The idea is to train an encoding model using fMRI responses during natural movies. Then the goal is to decode what natural movies were presented to an observer based on a second set of fMRI responses (see movie above). Importantly, the second set of fMRI responses was not used during training. Furthermore, there is no overlap between the presented stimuli in the training and decoding sets. This is a pretty tough test of the ability of the encoding/decoding models to extrapolate.

The goal of decoding is to infer the stimulus s that drove a response r. From Bayes’ theorem, $p(s|r) \propto p(r|s)p(s)$. Let’s look at these two elements in turn.

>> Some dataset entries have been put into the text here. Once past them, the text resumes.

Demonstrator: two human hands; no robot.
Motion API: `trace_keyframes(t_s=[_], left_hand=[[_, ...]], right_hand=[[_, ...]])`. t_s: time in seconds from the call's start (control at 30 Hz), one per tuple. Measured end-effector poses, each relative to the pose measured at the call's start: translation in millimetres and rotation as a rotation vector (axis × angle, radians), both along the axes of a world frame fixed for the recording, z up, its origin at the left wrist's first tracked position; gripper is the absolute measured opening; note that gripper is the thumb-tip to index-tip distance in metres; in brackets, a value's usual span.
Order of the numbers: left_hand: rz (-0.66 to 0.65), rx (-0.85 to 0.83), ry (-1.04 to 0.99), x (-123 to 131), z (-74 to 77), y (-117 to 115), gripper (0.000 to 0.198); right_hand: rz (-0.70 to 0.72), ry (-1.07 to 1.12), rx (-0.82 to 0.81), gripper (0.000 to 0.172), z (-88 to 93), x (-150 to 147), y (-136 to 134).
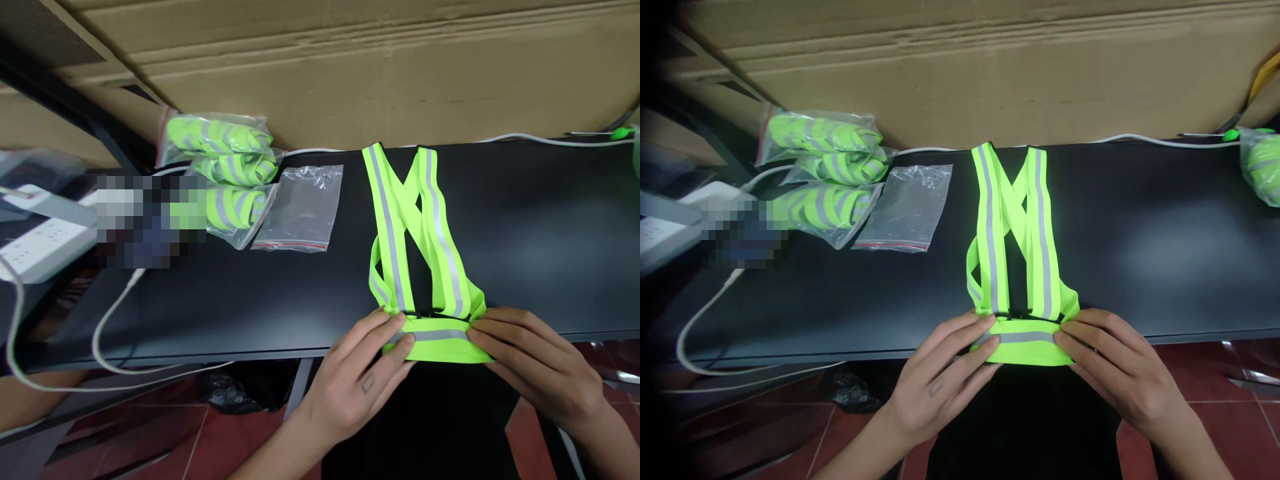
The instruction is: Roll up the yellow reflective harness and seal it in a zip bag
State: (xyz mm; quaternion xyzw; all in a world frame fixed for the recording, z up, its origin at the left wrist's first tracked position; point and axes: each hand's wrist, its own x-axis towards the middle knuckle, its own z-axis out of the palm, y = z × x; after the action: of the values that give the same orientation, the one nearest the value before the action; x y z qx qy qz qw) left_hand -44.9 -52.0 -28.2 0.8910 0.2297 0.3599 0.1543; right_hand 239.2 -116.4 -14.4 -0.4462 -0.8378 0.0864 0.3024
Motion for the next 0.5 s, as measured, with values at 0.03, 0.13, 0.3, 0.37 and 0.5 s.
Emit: trace_keyframes(t_s=[0.03,0.13,0.3,0.37,0.5], left_hand=[[-0.011,-0.015,0.000,-1,-0.3,-1,0.036],[-0.027,-0.074,-0.006,-3,2.9,1,0.036],[-0.028,-0.157,-0.076,2,14.0,15,0.035],[0.018,-0.222,-0.069,5,17.8,21,0.026],[0.208,-0.329,0.081,7,22.8,28,0.015]], right_hand=[[0.022,-0.003,-0.014,0.057,1.5,2,2],[0.035,0.036,-0.020,0.046,4.4,6,8],[0.044,0.098,-0.116,0.025,11.6,6,26],[0.002,0.115,-0.239,0.018,15.8,4,35],[-0.076,0.125,-0.449,0.013,21.9,-1,53]])
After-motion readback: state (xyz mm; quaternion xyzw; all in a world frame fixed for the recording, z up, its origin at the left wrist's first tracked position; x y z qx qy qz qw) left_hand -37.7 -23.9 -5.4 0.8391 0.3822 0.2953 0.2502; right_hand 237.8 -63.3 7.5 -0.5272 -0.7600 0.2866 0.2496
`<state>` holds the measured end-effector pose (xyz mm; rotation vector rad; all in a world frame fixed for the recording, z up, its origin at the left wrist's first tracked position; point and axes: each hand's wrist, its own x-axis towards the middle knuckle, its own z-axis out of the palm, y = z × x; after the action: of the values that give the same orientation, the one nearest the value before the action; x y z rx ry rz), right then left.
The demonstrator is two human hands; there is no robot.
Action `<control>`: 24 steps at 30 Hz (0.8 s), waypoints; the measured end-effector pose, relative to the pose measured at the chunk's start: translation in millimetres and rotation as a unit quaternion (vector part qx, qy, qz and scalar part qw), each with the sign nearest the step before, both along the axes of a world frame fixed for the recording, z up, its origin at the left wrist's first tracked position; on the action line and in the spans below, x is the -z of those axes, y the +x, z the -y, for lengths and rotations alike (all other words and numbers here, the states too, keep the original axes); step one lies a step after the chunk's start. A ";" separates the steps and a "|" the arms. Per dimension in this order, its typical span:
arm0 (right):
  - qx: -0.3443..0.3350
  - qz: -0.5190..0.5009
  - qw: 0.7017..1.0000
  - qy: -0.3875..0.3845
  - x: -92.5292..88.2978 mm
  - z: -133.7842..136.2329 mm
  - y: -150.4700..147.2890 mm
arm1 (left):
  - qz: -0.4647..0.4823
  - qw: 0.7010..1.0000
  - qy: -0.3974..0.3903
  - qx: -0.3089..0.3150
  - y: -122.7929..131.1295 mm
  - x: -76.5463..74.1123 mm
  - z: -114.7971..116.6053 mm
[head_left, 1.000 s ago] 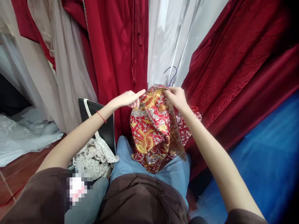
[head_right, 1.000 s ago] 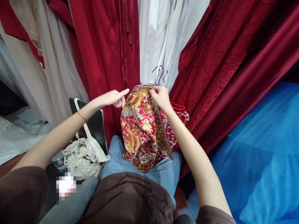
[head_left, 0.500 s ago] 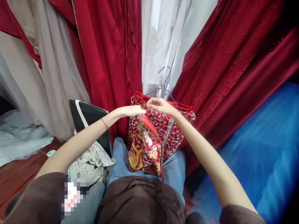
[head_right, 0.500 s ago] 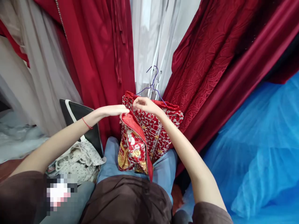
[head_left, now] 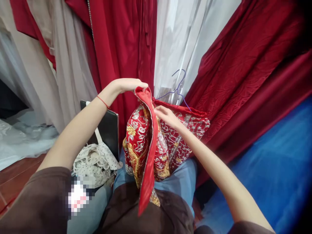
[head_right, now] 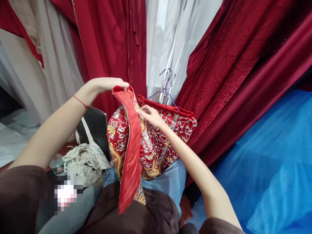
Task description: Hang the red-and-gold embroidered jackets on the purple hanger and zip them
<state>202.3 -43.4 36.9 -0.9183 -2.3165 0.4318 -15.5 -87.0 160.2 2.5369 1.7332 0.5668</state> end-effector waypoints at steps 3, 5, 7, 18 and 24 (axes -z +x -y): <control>0.111 0.056 0.988 0.094 8.2 9.4 -7.9 | -0.043 0.999 -0.008 -0.023 7.2 6.5 -3.1; 0.154 0.115 0.975 0.113 20.2 16.3 -14.8 | -0.073 0.997 -0.003 -0.035 14.6 12.9 -3.6; 0.178 0.149 0.965 0.125 33.8 21.7 -23.1 | -0.091 0.994 0.005 -0.054 21.3 21.0 -4.5; 0.331 0.183 0.922 0.085 -9.8 -24.3 -16.4 | -0.063 0.959 0.157 -0.226 7.4 40.4 -29.3; 0.319 0.244 0.915 0.037 -69.7 -10.4 13.2 | -0.032 0.935 0.305 -0.178 14.1 25.3 -29.9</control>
<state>215.5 -33.0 106.6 -1.8149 -2.2351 -0.1875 -1.4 -57.1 134.9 2.6064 2.3697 1.2238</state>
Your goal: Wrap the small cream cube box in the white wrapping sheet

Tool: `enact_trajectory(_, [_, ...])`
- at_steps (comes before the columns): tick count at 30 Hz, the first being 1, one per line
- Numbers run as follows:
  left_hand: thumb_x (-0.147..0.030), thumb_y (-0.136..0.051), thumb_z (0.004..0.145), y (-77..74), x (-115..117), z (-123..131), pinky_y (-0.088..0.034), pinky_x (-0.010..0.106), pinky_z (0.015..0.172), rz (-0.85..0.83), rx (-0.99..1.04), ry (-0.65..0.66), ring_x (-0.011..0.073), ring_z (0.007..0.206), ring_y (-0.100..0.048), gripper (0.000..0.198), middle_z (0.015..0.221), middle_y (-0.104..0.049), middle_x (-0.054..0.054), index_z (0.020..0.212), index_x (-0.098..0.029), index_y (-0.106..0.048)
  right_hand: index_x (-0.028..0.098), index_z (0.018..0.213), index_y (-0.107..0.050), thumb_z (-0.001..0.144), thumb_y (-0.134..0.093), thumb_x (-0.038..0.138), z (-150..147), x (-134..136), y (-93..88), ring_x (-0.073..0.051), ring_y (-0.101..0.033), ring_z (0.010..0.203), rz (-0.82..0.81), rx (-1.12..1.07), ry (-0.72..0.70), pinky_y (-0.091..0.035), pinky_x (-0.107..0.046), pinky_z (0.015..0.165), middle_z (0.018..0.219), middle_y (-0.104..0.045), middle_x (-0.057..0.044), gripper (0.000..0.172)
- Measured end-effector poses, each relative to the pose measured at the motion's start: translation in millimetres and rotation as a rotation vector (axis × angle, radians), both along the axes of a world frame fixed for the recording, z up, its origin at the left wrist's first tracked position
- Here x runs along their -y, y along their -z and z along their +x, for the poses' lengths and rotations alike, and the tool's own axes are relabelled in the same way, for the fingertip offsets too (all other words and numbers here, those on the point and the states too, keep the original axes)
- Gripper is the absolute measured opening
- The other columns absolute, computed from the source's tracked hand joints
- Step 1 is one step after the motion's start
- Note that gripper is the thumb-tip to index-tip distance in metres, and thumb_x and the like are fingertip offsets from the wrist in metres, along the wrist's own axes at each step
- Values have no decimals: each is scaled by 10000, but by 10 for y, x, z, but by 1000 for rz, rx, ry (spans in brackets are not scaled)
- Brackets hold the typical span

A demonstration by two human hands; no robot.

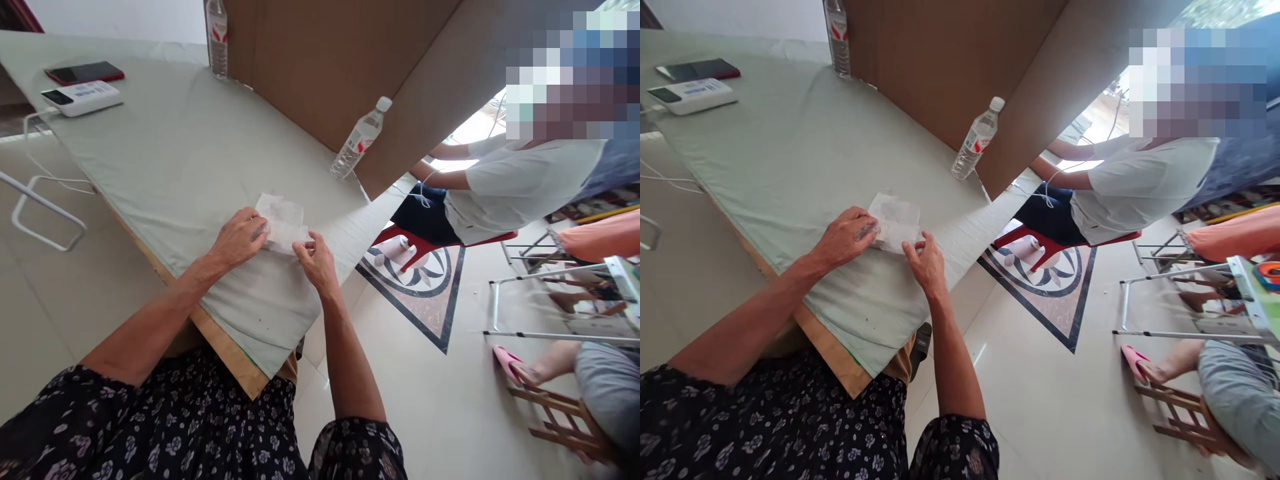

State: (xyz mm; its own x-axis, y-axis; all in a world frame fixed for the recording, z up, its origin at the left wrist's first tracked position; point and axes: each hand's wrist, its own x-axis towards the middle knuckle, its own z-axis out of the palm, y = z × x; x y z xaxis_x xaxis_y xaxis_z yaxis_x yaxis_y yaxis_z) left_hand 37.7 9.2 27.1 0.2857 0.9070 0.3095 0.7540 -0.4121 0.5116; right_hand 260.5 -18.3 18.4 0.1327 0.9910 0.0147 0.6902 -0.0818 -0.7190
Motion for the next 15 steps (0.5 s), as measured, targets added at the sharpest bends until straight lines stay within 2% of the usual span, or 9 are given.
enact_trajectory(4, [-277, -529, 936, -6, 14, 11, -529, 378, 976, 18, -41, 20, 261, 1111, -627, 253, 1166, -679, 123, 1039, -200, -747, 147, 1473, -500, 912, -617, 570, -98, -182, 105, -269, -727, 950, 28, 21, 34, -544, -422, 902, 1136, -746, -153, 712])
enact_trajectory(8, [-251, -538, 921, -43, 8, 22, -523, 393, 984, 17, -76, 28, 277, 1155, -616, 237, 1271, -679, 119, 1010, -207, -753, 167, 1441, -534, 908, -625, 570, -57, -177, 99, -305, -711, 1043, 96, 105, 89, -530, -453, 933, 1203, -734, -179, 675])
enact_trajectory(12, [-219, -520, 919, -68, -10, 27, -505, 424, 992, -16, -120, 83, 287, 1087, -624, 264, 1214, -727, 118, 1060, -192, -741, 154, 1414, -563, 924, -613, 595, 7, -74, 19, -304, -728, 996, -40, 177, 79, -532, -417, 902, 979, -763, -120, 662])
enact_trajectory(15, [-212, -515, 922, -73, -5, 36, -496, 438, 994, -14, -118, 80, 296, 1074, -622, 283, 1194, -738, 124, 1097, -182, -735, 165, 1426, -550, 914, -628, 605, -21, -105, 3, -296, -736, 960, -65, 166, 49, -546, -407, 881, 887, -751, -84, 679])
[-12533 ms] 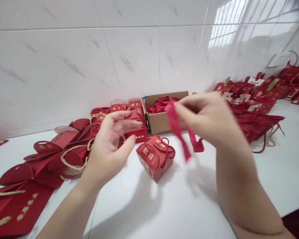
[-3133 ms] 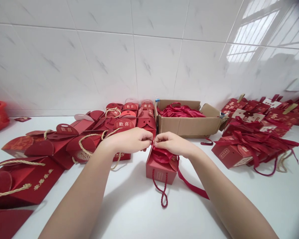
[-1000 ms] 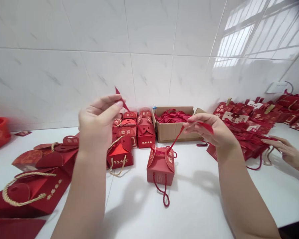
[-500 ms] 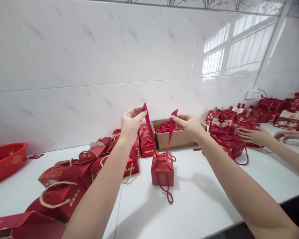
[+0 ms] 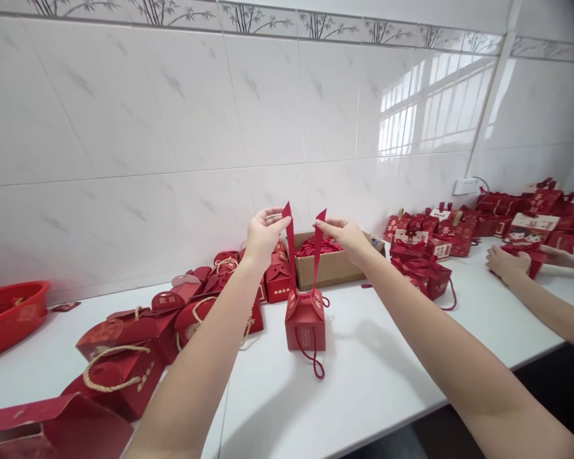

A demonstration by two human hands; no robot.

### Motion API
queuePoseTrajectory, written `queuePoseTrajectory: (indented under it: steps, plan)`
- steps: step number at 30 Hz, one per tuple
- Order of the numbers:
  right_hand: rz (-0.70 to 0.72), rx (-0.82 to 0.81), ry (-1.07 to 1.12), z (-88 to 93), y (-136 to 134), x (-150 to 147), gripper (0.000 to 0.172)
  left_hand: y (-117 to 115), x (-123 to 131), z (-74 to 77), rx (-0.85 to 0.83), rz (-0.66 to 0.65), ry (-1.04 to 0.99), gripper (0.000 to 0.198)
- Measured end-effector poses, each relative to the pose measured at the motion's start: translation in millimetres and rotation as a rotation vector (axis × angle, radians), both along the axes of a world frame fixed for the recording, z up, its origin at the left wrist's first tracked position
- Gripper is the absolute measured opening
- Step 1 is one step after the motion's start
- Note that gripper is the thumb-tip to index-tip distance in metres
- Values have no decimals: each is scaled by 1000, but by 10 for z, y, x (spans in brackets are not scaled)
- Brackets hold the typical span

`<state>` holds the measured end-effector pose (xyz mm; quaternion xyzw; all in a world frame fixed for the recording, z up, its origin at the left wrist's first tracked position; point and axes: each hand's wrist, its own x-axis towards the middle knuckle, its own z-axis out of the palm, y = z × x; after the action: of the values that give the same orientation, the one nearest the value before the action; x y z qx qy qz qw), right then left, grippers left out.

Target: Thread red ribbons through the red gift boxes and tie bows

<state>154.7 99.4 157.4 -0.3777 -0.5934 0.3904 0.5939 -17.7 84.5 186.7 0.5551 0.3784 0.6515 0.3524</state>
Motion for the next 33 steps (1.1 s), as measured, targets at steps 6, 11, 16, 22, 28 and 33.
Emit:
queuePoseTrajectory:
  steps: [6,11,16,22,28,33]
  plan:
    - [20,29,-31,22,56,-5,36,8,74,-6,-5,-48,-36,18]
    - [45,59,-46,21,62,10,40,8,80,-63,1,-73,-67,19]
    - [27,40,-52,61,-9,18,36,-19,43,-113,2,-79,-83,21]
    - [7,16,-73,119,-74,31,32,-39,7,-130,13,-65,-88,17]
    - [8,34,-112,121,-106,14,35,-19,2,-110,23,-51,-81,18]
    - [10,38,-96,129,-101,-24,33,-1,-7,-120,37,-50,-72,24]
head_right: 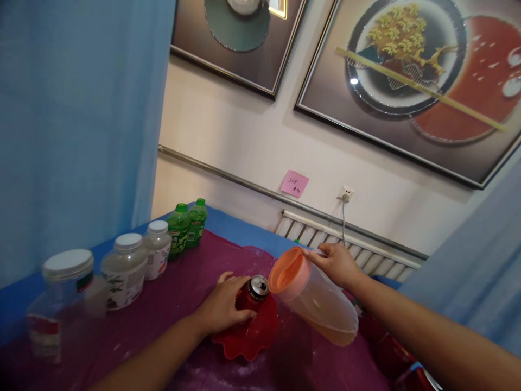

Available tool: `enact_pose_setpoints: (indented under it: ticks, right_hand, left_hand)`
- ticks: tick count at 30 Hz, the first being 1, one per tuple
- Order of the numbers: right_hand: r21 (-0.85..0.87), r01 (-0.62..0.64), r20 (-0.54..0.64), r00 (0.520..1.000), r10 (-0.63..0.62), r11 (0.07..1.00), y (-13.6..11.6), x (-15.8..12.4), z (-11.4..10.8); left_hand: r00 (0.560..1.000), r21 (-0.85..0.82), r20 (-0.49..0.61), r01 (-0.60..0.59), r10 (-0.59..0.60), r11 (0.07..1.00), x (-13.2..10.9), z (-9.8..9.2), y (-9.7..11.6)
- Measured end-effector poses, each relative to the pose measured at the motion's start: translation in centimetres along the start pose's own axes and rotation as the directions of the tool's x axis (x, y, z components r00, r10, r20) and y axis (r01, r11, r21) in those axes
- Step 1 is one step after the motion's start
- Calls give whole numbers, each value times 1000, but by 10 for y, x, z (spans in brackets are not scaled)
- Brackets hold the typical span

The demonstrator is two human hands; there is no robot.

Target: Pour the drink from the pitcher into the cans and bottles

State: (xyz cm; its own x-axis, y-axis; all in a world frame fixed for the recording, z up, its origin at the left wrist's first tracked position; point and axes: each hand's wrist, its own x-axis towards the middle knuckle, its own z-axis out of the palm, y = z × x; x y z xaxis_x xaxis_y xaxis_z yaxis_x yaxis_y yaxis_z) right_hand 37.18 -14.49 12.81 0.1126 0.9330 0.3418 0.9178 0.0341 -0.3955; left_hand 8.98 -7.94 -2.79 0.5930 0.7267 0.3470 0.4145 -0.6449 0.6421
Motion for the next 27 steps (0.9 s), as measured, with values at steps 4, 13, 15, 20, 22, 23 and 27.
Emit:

The likelihood $p(r|s) = N(\hat r = Xw; \Sigma)$ captures the encoding model, how the stimulus is transformed into a distributed pattern of activity visible through the BOLD signal. Pretty standard stuff here, the (Gaussian) density is centered around a mean response $\hat r$ given by a linear encoding model $Xw$ with covariance $\Sigma$ estimated from the data. Now X is a matrix representation of features of the stimulus, and it’s derived nonlinearly from the pixel representation of the movies. There’s a lot of headroom in choosing X, but the authors chose I think a pretty interesting representation. Rather than focusing on the static content of the movies, the representation actually encodes the localized motion energy in the movies extracted with a standard energy model (above, B). There’s extra channels for 0 temporal frequency so that static patterns are represented in addition to motion. If only static patterns are represented however, the quality of the reconstruction is quite a bit poorer. So it’s really the motion energy that’s driving a lot of the reconstruction ability, rather then the static content, and I think there’s some interesting implications for the role of motion in object recognition.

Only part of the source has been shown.